WHAT YOU ARE ASKED TO DO:
Copy out, from the data below, each line in which the word "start" occurs.

(INPUT DATA)

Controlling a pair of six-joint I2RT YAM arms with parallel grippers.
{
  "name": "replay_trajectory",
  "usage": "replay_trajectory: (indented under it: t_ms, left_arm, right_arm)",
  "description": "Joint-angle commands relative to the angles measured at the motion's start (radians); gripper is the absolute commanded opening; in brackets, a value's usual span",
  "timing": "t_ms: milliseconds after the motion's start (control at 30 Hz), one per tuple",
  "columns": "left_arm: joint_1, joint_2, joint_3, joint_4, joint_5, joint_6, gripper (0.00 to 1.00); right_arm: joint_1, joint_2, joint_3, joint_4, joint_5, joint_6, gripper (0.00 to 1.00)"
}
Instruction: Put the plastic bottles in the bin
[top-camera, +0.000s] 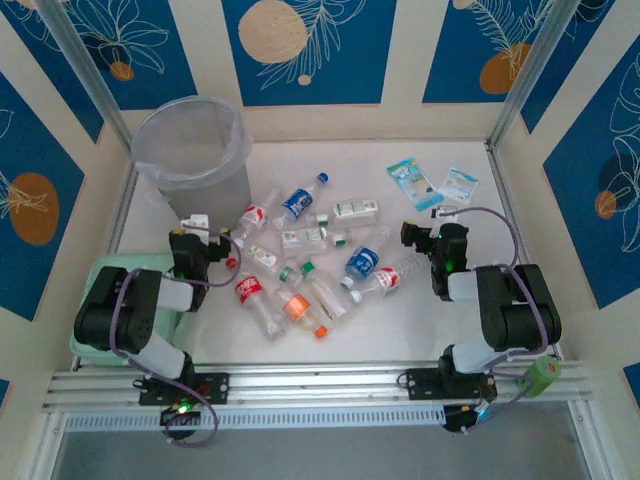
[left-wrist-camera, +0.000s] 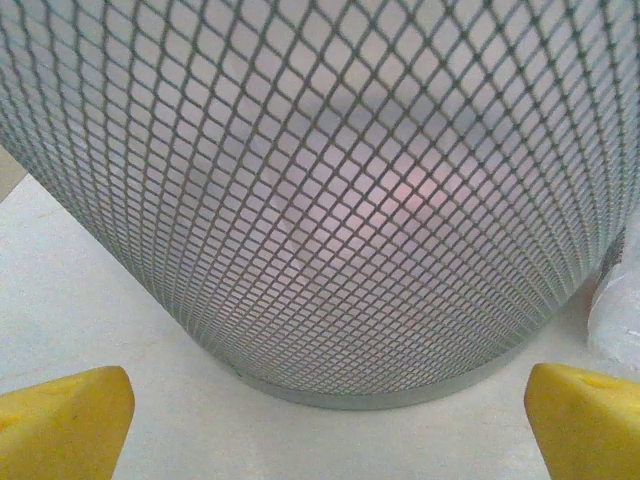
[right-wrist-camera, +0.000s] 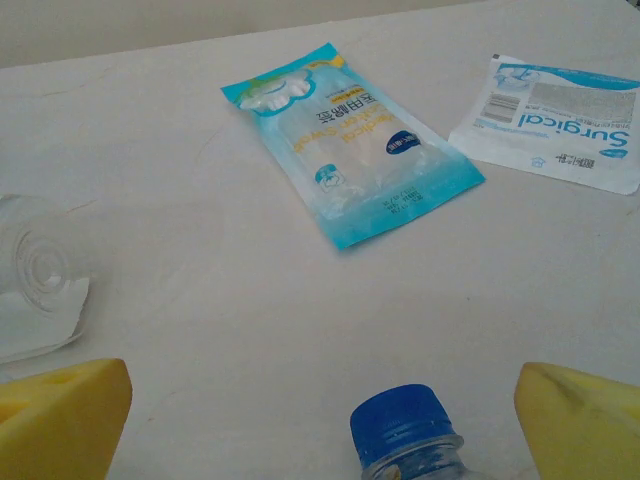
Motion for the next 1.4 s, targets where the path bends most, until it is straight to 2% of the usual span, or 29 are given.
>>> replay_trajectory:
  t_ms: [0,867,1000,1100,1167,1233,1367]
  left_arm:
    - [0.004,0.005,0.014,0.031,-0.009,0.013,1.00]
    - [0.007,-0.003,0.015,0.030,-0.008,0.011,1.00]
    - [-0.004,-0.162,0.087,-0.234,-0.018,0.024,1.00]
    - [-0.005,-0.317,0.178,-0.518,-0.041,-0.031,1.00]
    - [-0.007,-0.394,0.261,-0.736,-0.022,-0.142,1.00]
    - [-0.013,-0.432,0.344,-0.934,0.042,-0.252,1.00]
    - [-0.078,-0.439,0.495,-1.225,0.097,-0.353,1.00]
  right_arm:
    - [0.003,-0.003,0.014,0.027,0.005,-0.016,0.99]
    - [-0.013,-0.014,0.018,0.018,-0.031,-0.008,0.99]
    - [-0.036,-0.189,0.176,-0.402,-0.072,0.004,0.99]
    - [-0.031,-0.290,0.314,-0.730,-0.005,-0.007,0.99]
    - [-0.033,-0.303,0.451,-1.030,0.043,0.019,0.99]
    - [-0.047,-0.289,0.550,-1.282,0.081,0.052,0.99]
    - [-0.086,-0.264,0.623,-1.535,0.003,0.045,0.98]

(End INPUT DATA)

SOLUTION TO THE PROBLEM:
  "description": "Joint-angle commands relative to the angles measured at the motion's start (radians); gripper is the absolute commanded opening; in brackets, a value's usual span",
  "timing": "t_ms: milliseconds after the motion's start (control at 30 Hz), one per tuple",

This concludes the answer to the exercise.